### What to do:
Take the data below and write it out exactly, except for the pictures.

──────── Data excerpt

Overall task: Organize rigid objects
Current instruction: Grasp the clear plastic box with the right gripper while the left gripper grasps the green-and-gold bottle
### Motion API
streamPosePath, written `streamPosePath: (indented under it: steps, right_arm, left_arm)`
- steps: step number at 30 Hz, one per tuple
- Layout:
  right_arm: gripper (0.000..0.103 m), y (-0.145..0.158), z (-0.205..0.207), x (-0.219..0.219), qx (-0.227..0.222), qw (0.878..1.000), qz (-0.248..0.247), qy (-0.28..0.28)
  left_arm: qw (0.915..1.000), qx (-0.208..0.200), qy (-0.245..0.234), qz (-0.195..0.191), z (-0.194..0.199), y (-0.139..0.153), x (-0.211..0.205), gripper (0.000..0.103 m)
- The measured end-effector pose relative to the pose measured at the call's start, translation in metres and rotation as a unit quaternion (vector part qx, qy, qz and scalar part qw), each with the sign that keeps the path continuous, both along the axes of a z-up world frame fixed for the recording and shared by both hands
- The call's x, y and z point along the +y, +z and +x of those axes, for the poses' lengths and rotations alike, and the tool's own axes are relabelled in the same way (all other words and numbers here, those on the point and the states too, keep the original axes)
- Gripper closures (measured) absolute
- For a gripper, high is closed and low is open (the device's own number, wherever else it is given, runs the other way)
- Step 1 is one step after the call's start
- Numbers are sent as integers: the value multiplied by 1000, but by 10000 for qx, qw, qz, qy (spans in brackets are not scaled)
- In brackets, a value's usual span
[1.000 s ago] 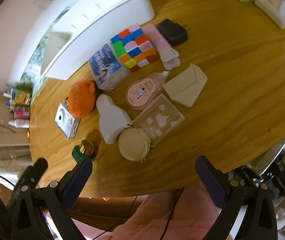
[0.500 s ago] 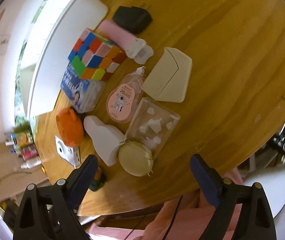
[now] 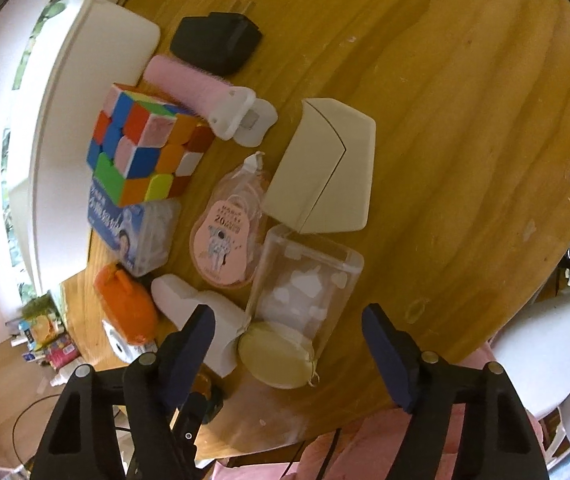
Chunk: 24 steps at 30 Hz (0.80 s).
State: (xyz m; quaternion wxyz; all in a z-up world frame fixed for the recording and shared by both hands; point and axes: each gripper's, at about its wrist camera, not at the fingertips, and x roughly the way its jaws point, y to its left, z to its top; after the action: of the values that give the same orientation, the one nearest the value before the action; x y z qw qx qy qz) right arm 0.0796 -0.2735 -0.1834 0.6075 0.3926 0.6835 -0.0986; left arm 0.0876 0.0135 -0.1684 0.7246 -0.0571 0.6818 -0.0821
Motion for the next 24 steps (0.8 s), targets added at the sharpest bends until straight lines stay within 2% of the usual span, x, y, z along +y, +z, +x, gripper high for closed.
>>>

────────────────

### Exercise response:
Overall task: Organize rigid objects
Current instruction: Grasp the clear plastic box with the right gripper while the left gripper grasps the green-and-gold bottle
### Motion API
streamPosePath, written `streamPosePath: (indented under it: steps, right_arm, left_arm)`
- steps: step number at 30 Hz, one per tuple
- Layout:
  right_arm: gripper (0.000..0.103 m), y (-0.145..0.158), z (-0.205..0.207), x (-0.219..0.219), qx (-0.227..0.222), qw (0.878..1.000), qz (-0.248..0.247), qy (-0.28..0.28)
  left_arm: qw (0.915..1.000), qx (-0.208..0.200), qy (-0.245..0.234), qz (-0.195..0.191), z (-0.194..0.199), y (-0.139..0.153), x (-0.211..0.205), gripper (0.000..0.103 m)
- The measured end-effector pose relative to the pose measured at the call's start, translation in metres and rotation as a unit quaternion (vector part qx, qy, qz and scalar part qw), each with the sign that keeps the path continuous, both along the axes of a z-up world frame fixed for the recording and shared by both hands
- The call's x, y and z point along the +y, +z and +x of those axes, for the poses' lengths and rotations alike, and the tool's own axes are relabelled in the same way (all other words and numbers here, those on the point and the states too, keep the original axes)
- Gripper closures (measured) absolute
- For a gripper, high is closed and low is open (the device's own number, wherever else it is given, runs the other way)
- Step 1 is one step after the call's start
- Numbers are sent as integers: the value multiplied by 1000, but by 10000 for qx, qw, qz, qy (spans in brackets are not scaled)
- In brackets, a value's usual span
[1.000 s ago] 
[0.500 s ago] 
[now] 
Chunk: 24 steps at 30 Hz (0.80 s).
State: (xyz m; quaternion wxyz; all in a z-up world frame fixed for the recording and shared by both hands; point and axes: each gripper's, at about its wrist camera, not at the fingertips, and x roughly the way its jaws point, y to its left, z to its top; after the action: of the values that give the same orientation, the one nearest the value before the action; x y z qw qx qy qz) right arm 0.0796 -0.2735 -0.1834 0.6075 0.3926 0.6835 -0.0986; left arm 0.0876 0.0135 -0.1684 0.7246 -0.0571 0.6818 -0.0821
Motion for the next 24 steps (0.8 s), targets added at the sharpest bends until straight lines stay within 2% of the usual span, x, y, z along +y, +z, +x, gripper high for closed.
>>>

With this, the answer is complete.